## Activity
Please find the lines in the following records that hold "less", and copy them.

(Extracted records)
####

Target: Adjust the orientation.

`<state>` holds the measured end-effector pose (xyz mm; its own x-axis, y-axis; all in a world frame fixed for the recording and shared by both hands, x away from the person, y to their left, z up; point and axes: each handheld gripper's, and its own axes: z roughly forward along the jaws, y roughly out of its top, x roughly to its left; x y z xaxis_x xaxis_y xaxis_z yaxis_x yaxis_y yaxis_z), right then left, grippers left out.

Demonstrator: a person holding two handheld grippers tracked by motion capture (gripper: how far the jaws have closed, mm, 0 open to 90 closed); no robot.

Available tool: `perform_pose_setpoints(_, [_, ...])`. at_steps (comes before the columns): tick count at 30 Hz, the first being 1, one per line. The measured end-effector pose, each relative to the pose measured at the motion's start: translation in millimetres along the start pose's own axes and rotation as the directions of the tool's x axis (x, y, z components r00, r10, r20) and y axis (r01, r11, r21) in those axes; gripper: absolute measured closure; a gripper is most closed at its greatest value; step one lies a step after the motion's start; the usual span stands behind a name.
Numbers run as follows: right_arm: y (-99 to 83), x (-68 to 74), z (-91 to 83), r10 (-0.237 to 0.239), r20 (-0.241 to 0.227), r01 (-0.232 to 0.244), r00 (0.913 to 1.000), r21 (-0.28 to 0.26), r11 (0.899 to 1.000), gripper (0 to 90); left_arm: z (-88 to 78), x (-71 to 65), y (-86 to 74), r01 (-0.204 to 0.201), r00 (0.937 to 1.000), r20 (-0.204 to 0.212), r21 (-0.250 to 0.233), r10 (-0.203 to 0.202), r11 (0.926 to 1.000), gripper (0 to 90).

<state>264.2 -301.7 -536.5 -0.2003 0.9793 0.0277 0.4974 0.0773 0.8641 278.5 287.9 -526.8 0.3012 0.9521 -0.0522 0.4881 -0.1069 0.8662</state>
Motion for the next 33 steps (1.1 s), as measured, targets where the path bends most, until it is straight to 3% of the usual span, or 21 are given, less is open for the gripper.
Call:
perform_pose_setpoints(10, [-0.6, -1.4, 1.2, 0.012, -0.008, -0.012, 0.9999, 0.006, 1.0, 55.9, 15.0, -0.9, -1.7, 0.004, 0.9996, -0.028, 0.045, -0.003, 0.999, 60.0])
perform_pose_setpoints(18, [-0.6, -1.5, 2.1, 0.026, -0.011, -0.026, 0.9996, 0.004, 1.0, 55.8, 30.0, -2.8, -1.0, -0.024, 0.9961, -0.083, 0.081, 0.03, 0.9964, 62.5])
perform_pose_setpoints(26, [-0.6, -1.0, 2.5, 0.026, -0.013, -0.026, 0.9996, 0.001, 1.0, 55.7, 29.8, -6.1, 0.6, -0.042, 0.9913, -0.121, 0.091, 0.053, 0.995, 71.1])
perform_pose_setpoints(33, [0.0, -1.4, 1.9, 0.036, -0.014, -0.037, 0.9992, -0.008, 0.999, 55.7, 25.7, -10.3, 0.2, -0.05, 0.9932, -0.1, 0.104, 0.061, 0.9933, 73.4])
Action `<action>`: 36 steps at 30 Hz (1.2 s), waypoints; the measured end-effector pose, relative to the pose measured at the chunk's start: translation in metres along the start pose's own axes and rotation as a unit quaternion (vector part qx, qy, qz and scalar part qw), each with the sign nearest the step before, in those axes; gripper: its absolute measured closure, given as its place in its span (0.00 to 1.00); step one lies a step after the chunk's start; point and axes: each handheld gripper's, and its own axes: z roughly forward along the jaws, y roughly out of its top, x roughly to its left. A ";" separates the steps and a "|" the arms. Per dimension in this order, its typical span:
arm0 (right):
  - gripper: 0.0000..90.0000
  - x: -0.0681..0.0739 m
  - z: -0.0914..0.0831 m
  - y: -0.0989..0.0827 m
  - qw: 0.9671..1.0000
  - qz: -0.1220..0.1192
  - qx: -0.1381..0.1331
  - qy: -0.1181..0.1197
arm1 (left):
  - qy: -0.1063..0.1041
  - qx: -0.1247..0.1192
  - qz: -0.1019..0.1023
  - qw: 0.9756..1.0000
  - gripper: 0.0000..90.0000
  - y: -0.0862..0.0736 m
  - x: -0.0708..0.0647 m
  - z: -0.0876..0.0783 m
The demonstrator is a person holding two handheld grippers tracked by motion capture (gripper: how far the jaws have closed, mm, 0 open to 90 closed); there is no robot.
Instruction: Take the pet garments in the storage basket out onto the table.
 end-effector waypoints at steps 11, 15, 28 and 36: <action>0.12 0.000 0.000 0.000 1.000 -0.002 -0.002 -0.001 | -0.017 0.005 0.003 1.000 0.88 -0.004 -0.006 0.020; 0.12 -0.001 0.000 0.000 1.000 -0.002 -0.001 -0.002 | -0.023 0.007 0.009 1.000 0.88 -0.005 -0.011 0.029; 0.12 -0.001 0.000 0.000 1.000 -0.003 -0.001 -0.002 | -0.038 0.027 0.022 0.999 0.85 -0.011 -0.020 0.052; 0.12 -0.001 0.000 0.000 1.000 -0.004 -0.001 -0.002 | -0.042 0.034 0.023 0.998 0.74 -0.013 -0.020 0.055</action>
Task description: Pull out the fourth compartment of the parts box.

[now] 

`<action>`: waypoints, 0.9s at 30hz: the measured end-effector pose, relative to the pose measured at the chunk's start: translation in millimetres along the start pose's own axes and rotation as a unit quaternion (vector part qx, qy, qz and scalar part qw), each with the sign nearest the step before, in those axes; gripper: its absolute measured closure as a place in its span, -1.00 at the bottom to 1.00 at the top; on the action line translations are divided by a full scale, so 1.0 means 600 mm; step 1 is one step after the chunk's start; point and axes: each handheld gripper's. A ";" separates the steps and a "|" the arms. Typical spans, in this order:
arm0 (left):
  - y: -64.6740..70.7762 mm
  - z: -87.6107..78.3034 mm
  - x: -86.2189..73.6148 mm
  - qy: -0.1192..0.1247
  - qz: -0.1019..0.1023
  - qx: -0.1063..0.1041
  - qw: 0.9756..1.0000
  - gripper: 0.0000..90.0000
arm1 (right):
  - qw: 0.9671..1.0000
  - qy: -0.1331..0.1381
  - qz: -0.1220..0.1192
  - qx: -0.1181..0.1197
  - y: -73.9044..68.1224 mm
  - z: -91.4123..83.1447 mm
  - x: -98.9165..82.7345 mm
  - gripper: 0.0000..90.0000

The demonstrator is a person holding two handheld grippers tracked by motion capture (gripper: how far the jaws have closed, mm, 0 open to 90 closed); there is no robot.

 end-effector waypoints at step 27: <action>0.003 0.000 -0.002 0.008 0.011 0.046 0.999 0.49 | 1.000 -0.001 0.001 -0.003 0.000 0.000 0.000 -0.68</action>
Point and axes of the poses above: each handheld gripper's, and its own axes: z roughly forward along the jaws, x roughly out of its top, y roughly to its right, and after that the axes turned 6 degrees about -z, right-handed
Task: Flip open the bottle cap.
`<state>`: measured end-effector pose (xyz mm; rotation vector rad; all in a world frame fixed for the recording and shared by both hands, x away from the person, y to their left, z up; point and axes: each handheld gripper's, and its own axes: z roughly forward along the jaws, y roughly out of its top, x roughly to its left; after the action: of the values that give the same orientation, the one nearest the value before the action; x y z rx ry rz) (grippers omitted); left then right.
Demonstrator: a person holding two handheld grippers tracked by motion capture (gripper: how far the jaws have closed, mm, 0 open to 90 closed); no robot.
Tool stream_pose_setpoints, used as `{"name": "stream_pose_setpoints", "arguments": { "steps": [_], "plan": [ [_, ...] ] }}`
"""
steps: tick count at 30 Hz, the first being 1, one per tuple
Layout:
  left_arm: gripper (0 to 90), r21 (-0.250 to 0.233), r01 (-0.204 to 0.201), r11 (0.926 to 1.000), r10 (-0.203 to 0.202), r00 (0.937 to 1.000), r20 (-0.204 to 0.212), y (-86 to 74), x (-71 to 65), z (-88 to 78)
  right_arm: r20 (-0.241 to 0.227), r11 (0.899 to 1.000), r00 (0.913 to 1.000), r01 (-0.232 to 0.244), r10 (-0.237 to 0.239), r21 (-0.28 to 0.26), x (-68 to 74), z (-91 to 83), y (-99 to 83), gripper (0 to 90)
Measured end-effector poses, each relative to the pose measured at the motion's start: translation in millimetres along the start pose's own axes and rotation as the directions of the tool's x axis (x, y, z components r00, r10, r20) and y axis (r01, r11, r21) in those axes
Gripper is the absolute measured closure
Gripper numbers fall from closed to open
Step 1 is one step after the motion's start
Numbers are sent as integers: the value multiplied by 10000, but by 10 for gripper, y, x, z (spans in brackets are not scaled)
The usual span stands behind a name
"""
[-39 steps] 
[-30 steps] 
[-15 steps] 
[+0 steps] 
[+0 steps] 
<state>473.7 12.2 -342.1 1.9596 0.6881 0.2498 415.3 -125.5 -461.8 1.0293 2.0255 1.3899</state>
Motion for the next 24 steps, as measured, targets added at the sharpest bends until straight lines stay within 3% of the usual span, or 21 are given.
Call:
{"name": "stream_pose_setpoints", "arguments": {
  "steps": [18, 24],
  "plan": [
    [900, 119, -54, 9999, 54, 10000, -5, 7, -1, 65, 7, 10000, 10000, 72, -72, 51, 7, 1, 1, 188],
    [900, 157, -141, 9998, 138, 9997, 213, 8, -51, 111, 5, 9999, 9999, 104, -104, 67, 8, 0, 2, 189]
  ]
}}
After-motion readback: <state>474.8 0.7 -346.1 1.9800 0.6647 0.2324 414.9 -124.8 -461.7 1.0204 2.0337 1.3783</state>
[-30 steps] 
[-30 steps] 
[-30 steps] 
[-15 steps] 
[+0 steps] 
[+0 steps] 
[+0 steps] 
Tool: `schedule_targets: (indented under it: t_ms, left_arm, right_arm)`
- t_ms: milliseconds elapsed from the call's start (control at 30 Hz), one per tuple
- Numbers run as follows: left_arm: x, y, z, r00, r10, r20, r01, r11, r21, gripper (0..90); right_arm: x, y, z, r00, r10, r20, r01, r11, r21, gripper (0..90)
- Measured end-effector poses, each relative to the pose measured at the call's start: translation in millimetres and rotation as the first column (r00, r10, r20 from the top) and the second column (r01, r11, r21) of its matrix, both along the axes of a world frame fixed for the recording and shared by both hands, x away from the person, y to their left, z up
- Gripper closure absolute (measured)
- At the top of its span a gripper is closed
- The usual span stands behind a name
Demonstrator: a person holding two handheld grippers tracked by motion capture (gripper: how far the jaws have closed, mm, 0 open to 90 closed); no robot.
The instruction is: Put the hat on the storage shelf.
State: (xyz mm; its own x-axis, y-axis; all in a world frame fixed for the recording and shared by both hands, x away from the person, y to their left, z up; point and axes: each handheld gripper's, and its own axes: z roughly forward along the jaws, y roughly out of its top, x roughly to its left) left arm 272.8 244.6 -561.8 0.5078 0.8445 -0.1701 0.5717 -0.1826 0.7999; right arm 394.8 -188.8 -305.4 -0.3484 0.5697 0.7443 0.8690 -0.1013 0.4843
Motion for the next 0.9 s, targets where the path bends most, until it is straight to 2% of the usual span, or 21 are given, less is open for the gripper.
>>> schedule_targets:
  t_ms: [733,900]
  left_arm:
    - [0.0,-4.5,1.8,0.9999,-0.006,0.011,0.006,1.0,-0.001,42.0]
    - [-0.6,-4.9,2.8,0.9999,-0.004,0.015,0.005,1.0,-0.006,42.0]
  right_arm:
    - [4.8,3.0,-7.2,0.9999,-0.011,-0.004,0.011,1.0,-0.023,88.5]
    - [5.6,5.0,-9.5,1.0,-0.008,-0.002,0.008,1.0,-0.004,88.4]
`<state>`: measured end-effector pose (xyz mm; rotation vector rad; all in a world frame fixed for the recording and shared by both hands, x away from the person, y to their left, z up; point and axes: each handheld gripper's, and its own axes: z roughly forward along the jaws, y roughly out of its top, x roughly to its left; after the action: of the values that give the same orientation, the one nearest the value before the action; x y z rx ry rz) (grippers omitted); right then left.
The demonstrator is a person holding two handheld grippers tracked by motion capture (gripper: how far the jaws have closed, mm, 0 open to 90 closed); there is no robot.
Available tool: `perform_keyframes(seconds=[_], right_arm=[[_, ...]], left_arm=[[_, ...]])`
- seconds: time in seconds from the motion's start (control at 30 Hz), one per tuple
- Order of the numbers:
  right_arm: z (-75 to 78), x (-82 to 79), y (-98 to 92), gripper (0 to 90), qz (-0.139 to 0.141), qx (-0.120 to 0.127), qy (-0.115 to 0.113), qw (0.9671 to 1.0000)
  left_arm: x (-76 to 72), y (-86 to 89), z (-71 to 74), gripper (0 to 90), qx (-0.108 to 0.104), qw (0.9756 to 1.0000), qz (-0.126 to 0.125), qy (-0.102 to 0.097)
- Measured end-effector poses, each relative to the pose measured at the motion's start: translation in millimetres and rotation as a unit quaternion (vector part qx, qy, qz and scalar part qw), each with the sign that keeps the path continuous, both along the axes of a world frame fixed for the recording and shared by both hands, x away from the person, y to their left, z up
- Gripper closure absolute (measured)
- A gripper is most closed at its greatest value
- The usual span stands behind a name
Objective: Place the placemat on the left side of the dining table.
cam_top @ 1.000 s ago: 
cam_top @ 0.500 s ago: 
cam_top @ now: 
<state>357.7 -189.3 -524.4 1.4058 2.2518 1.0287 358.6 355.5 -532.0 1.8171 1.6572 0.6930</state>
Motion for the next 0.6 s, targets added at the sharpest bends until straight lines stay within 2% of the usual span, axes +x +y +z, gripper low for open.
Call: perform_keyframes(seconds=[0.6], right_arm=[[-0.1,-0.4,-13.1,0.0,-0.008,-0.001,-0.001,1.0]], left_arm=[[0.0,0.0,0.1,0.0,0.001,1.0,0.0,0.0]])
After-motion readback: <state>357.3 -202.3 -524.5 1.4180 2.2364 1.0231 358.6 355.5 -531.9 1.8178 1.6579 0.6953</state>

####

## Answer to this task
Motion for the next 33 steps (1.1 s), as measured, targets where the path bends most, until it is straight to 3% of the usual span, or 21 are given, less is open for the gripper.
Motion for the next 0.9 s, targets where the path bends most, until it is straight to 2% of the usual span, or 21 are given, less is open for the gripper.

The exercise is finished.